Source material:
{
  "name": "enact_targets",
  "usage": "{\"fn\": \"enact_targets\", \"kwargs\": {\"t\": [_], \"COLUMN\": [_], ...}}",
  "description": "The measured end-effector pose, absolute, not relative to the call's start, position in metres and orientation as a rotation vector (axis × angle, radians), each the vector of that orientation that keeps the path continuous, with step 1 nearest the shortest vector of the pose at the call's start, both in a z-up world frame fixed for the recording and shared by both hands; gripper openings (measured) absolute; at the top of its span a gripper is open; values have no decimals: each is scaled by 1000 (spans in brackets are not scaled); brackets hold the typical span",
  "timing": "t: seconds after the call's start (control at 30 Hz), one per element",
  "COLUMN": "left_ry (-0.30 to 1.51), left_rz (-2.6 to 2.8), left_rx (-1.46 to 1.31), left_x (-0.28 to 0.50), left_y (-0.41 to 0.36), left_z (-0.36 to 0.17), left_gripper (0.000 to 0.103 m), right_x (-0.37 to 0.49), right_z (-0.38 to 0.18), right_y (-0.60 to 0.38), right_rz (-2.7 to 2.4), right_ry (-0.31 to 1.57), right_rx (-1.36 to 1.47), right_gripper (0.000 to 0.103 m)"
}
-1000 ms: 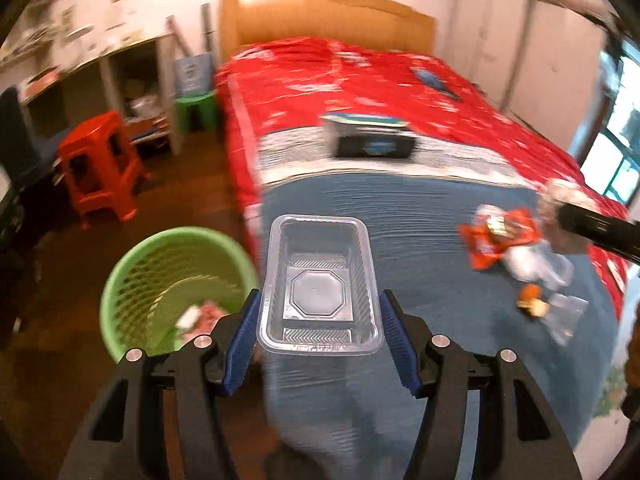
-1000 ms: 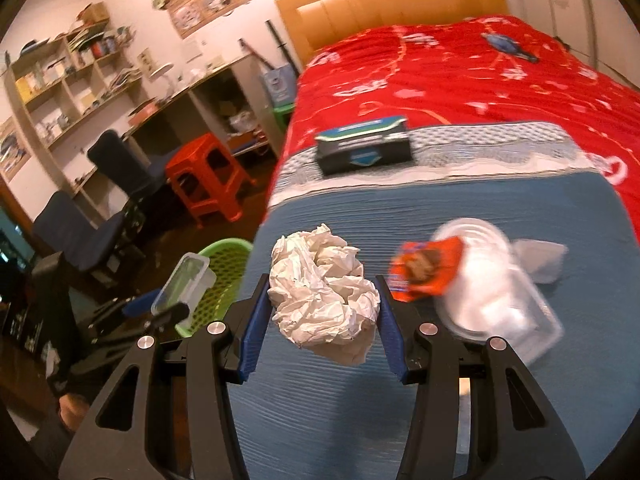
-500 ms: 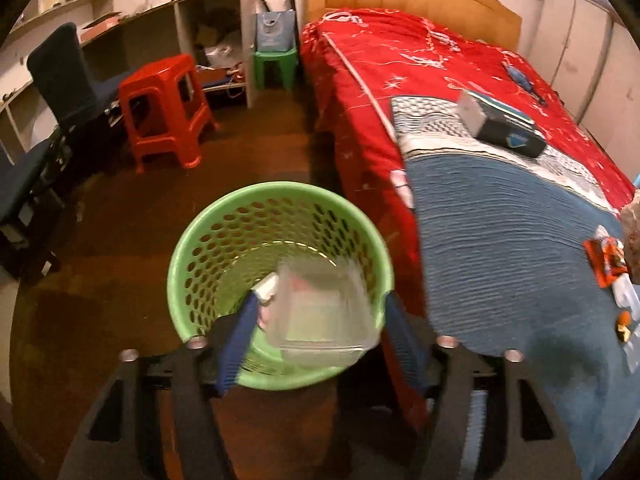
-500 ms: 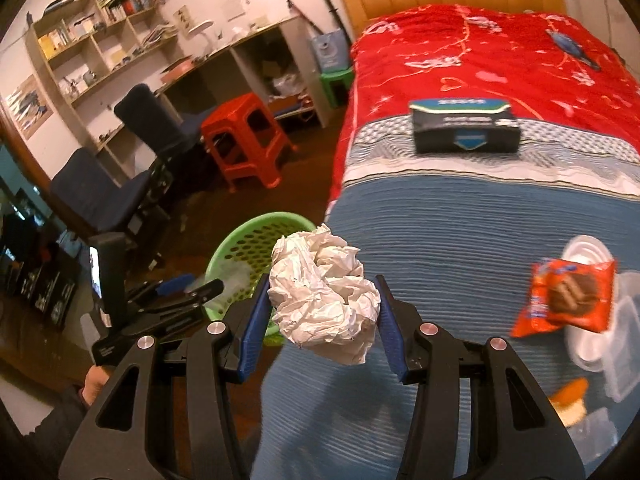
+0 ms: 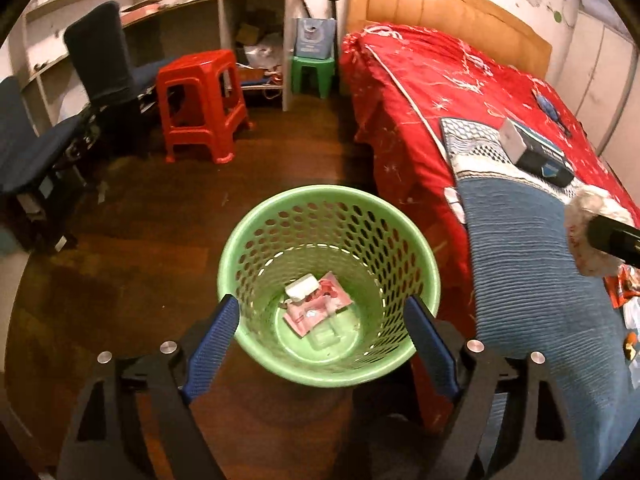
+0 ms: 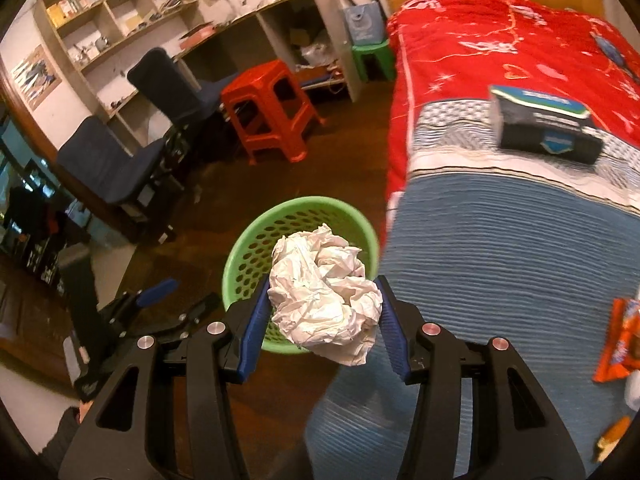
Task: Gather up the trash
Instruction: 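Open both tools to drop the tray and tissue into the wastebasket, then move both tools back to the remaining trash on the blanket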
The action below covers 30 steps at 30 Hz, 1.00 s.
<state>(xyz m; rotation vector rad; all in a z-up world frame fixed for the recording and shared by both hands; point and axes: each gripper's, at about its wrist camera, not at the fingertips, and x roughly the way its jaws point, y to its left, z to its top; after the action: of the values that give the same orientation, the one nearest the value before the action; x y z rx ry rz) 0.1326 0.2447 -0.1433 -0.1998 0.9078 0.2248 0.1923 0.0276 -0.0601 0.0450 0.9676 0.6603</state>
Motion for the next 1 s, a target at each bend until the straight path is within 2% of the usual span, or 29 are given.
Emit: {"fn": "enact_targets", "kwargs": {"t": [0.2, 0.33, 0.53, 0.7, 1.0], "left_ry": [900, 904, 908, 886, 850], "left_rz": [245, 249, 248, 237, 161], "left_rx": [-233, -244, -254, -254, -232], "left_x": [115, 111, 108, 103, 100], "left_y": [256, 258, 258, 250, 204], "left_z": [-144, -146, -146, -136, -112], "left_gripper": [83, 84, 84, 84, 86], "right_x": [202, 206, 202, 185, 145], "right_z": [-68, -73, -68, -55, -42], "right_y": [72, 94, 92, 54, -48], "right_rz": [706, 735, 743, 699, 534], "right_ry": [993, 994, 980, 939, 865], "right_rx": [24, 26, 41, 51, 69], "right_gripper": [54, 68, 69, 70, 79]}}
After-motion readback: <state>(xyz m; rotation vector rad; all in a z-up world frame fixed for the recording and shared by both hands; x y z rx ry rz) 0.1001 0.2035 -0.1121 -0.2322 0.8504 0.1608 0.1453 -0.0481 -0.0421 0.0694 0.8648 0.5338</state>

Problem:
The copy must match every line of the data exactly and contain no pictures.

Answer area:
{
  "name": "enact_targets",
  "usage": "{\"fn\": \"enact_targets\", \"kwargs\": {\"t\": [_], \"COLUMN\": [_], ...}}",
  "description": "The measured end-effector pose, absolute, not relative to the call's start, position in metres and orientation as a rotation vector (axis × angle, radians), each the vector of that orientation that keeps the path continuous, with step 1 nearest the shortest vector of the pose at the call's start, both in a z-up world frame fixed for the recording and shared by both hands; gripper openings (measured) absolute; at the top of its span a gripper is open; values have no decimals: each is scaled by 1000 (spans in brackets are not scaled); brackets hold the typical span",
  "timing": "t: seconds after the call's start (control at 30 Hz), one per element",
  "COLUMN": "left_ry (-0.30 to 1.51), left_rz (-2.6 to 2.8), left_rx (-1.46 to 1.31), left_x (-0.28 to 0.50), left_y (-0.41 to 0.36), left_z (-0.36 to 0.17), left_gripper (0.000 to 0.103 m), right_x (-0.37 to 0.49), right_z (-0.38 to 0.18), right_y (-0.60 to 0.38), right_rz (-2.7 to 2.4), right_ry (-0.31 to 1.57), right_rx (-1.36 to 1.47), right_gripper (0.000 to 0.103 m)"
}
-1000 ms: 
-1000 ms: 
-500 ms: 
-500 ms: 
+0 ms: 
+0 ms: 
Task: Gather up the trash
Instruction: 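Open both tools to drop the tray and tissue into the wastebasket, then move both tools back to the remaining trash on the blanket
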The action below covers 30 steps at 30 Hz, 1.00 s.
<state>(xyz m; rotation vector rad; all in a z-up world frame fixed for the recording and shared by both hands; point and axes: each gripper's, at about its wrist camera, not at the fingertips, and x roughly the way its jaws point, y to its left, z to its top; after the action: of the values that give the same orientation, the one nearest the value before the action; x y z rx ry rz) 0.1326 0.2447 -0.1433 -0.1998 0.9078 0.2248 0.1923 0.0276 -0.0601 0.0450 0.9676 0.6603</state>
Motion for the next 1 s, a target at each bend until the straight path is within 2% of the usual span, or 29 are given.
Emit: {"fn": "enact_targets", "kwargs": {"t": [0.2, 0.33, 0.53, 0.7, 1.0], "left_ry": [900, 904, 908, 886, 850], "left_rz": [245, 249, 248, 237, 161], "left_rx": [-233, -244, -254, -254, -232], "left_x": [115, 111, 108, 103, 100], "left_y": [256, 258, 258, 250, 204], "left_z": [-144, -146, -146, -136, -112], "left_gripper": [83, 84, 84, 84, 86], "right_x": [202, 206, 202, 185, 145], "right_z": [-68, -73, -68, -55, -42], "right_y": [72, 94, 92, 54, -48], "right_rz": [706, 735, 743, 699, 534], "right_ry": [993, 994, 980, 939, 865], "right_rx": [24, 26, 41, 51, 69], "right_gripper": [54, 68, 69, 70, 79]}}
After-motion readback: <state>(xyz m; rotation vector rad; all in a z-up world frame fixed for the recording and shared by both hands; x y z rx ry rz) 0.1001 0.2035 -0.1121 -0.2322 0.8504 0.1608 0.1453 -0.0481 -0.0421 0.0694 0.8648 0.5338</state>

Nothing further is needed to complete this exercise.